There are four schools in Stoneleigh: the Mead Infant School and Auriol Junior School are in the Auriol Ward, with Nonsuch Primary School and Meadow Primary School in the Stoneleigh Ward. No secondary schools exist in Stoneleigh, with most students travelling to schools in Epsom, Ewell, Tolworth and Cheam.

The Mead Infant School on Newbury Gardens is for children from nursery year to school year 2 (ages 3–7). It is adjacent to Auriol Junior School on Vale Road which caters for children in school years 3 to 6 (ages 7–11).

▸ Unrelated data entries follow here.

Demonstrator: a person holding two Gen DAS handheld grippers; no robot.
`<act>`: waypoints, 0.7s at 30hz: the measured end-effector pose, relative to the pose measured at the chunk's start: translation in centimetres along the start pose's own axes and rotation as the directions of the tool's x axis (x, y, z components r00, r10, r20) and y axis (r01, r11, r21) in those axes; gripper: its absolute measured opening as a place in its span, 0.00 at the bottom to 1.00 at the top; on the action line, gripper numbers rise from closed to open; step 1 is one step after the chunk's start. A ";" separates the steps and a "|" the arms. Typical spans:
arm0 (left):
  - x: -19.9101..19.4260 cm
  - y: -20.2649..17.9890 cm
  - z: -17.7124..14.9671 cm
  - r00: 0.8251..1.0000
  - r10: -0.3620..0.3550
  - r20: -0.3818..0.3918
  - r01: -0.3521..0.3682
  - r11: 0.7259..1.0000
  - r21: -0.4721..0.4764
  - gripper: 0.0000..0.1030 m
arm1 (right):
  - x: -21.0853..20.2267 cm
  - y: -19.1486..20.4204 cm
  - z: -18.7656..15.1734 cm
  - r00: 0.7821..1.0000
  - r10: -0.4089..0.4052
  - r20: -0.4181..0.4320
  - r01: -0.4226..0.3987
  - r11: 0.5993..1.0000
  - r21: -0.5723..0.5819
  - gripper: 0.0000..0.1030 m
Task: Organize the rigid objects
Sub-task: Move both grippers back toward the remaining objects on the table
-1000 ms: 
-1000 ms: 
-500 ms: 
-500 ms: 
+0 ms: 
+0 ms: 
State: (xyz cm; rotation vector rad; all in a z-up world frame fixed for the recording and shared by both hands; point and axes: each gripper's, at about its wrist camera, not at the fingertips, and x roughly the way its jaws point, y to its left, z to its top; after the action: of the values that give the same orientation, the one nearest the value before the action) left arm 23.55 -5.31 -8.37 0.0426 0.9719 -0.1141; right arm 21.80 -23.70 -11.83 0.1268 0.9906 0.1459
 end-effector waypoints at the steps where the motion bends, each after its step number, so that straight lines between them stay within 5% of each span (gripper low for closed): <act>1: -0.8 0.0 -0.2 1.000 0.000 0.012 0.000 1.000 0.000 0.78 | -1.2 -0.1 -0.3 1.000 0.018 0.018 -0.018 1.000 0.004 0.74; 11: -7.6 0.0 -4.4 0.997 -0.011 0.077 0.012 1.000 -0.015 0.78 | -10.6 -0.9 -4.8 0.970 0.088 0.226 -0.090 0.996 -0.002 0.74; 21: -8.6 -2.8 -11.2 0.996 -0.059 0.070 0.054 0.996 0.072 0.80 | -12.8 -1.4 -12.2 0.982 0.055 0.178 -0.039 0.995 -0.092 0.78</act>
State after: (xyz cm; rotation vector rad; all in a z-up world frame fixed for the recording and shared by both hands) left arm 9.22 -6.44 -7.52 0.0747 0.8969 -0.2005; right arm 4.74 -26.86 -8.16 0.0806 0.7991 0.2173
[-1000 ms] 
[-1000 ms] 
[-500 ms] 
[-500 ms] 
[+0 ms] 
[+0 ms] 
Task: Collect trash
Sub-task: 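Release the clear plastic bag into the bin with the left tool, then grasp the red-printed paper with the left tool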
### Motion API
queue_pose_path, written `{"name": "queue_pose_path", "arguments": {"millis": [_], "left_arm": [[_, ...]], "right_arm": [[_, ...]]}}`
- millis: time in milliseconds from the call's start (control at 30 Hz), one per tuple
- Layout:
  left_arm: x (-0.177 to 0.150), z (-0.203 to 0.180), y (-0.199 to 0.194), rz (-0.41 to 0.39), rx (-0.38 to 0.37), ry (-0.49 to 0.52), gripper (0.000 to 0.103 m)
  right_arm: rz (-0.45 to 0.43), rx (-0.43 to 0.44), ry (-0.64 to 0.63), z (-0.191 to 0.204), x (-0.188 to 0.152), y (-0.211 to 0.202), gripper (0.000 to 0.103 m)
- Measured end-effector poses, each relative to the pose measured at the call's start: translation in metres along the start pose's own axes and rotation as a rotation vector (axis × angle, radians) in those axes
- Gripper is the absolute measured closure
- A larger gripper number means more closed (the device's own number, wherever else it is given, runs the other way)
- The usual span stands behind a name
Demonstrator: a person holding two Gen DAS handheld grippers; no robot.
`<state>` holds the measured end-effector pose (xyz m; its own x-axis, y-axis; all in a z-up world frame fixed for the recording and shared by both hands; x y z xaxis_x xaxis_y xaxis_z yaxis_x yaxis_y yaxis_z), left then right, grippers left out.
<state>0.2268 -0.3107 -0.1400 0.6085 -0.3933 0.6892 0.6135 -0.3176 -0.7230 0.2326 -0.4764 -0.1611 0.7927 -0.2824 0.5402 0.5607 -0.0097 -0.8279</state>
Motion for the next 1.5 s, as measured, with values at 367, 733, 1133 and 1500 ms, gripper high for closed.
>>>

The two schools in the Stoneleigh Ward are both Primary Schools, catering for children up to school year 6 (3–11 years old). Meadow Primary School on Sparrow Farm Road was formed by the merger of Stoneleigh First School and Sparrow Farm Junior School. Nonsuch Primary School on Chadacre Road is run by Sutton Council despite being situated in Epsom and Ewell.

==Notable people==
Playwright John Osborne lived at 68 Stoneleigh Park Road. His grandparents lived at the end of Clandon Close. He recounted his experiences as an adolescent living in 1930s and 1940s Stoneleigh and Ewell in his 1981 autobiography, A Better Class of Person.

In the 1950s and 1960s, variety performer Bob Pearson lived in the area with his wife Vera.

Writer Jane Wilson-Howarth lived in Stoneleigh and was educated at Stoneleigh East County Infants, Junior and Secondary Schools.